== Data ==
┏━━
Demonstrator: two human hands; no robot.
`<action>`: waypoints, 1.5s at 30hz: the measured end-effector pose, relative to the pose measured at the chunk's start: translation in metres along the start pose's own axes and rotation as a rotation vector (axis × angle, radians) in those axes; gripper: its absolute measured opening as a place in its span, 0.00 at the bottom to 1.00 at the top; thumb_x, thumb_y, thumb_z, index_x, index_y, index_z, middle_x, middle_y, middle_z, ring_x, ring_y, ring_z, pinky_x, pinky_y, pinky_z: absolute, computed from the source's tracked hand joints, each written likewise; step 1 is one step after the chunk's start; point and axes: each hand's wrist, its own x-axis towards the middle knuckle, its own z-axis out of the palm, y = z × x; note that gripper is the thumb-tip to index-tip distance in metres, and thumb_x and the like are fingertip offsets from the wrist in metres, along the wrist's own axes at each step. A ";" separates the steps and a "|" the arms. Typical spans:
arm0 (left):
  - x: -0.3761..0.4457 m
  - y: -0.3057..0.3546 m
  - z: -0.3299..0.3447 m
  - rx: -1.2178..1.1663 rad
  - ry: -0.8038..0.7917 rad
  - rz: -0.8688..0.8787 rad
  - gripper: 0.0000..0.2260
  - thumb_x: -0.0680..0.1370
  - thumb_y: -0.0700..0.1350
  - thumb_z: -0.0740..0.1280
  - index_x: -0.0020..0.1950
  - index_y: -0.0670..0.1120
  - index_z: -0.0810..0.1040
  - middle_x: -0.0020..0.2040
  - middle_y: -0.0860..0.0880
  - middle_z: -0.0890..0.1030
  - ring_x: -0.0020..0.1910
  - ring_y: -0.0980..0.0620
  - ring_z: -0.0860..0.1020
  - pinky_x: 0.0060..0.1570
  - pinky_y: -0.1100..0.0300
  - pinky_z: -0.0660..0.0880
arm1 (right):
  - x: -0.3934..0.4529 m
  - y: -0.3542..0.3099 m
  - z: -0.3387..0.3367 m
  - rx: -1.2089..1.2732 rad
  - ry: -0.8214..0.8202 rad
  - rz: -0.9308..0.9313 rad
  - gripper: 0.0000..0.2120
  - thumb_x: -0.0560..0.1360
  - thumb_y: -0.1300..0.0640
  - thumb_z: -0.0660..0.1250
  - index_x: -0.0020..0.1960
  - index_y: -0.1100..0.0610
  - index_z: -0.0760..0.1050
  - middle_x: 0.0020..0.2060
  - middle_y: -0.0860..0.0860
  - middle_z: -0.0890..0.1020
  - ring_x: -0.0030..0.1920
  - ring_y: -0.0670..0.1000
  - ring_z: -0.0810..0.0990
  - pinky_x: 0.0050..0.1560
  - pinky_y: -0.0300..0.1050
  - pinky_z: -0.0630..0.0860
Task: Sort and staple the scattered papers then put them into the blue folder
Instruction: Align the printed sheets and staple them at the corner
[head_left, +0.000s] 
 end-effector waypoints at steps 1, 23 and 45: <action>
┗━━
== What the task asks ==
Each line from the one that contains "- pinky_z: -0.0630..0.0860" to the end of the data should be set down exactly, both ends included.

== Solution to this exercise ==
  - pinky_z: -0.0630..0.0860
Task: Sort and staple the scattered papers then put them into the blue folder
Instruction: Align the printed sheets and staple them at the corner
[head_left, +0.000s] 
 end-effector waypoints at steps 1, 23 and 45: <action>

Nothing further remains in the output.